Mining Software Repositories

Learning Goals

Git Objects and History

Measuring Contribution

Gini Coefficient and Lorenz Curve

Hero Developers

Data Quality and Sampling

Dirty Data in Version Control

Code

i
"""Compute Gini coefficient and Lorenz curve for contributor data."""

import numpy as np
import polars as pl


def gini(values):
    """Compute Gini coefficient for an array of non-negative values."""
    arr = np.sort(np.array(values, dtype=float))
    n = len(arr)
    index = np.arange(1, n + 1)
    return (2 * (index * arr).sum() / (n * arr.sum())) - (n + 1) / n


projects = ["numpy", "scikit-learn", "shell-novice"]
for project in projects:
    df = pl.read_csv(f"data/{project}_commits.csv")
    g = gini(df["commit_count"].to_numpy())
    top_share = df["commit_count"].max() / df["commit_count"].sum()
    print(f"{project}: Gini = {g:.3f}, top contributor share = {top_share:.1%}")

Check Understanding

What does a Gini coefficient of 0.85 mean for the distribution of commits in a project?
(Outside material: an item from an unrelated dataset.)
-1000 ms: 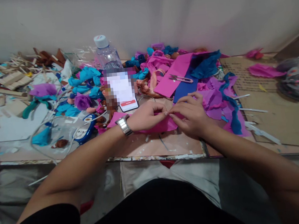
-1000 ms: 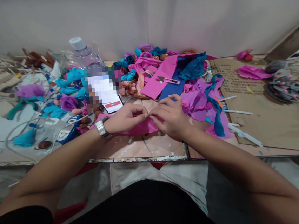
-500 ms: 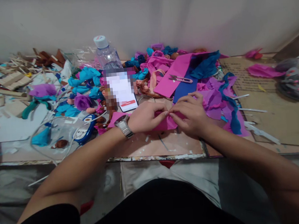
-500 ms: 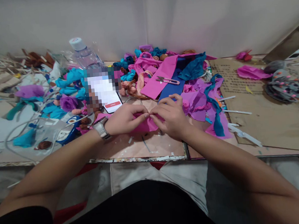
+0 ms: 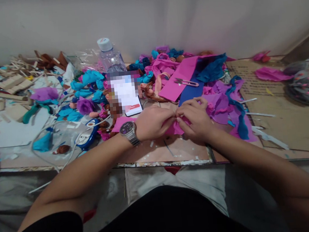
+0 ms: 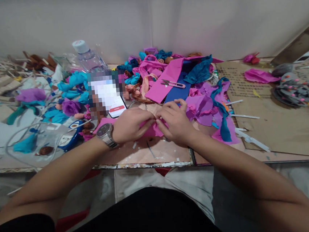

A Gini coefficient of 0.85 means the distribution of commits is highly unequal. In practice, a value that high usually means a very small fraction of contributors — perhaps one or two people — account for most of the commits, while many contributors have made only one or two. It does not tell you who those people are or whether the concentration is a good or bad thing, only that it exists. Compare it with a value near 0, where every contributor has committed roughly the same number of times.

The following function has a bug. What is wrong and how do you fix it?
def gini(values):
    arr = np.sort(values)  # values is a Polars Series
    n = len(arr)
    index = np.arange(1, n + 1)
    return (2 * (index * arr).sum() / (n * arr.sum())) - (n + 1) / n

np.sort works on NumPy arrays, but values here is a Polars Series. Passing a Polars Series to np.sort without converting it first may silently produce wrong results or raise a type error depending on the version. The fix is to convert explicitly before sorting:

def gini(values):
    arr = np.sort(np.array(values, dtype=float))
    n = len(arr)
    index = np.arange(1, n + 1)
    return (2 * (index * arr).sum() / (n * arr.sum())) - (n + 1) / n

Adding dtype=float also guards against integer overflow when the values are large.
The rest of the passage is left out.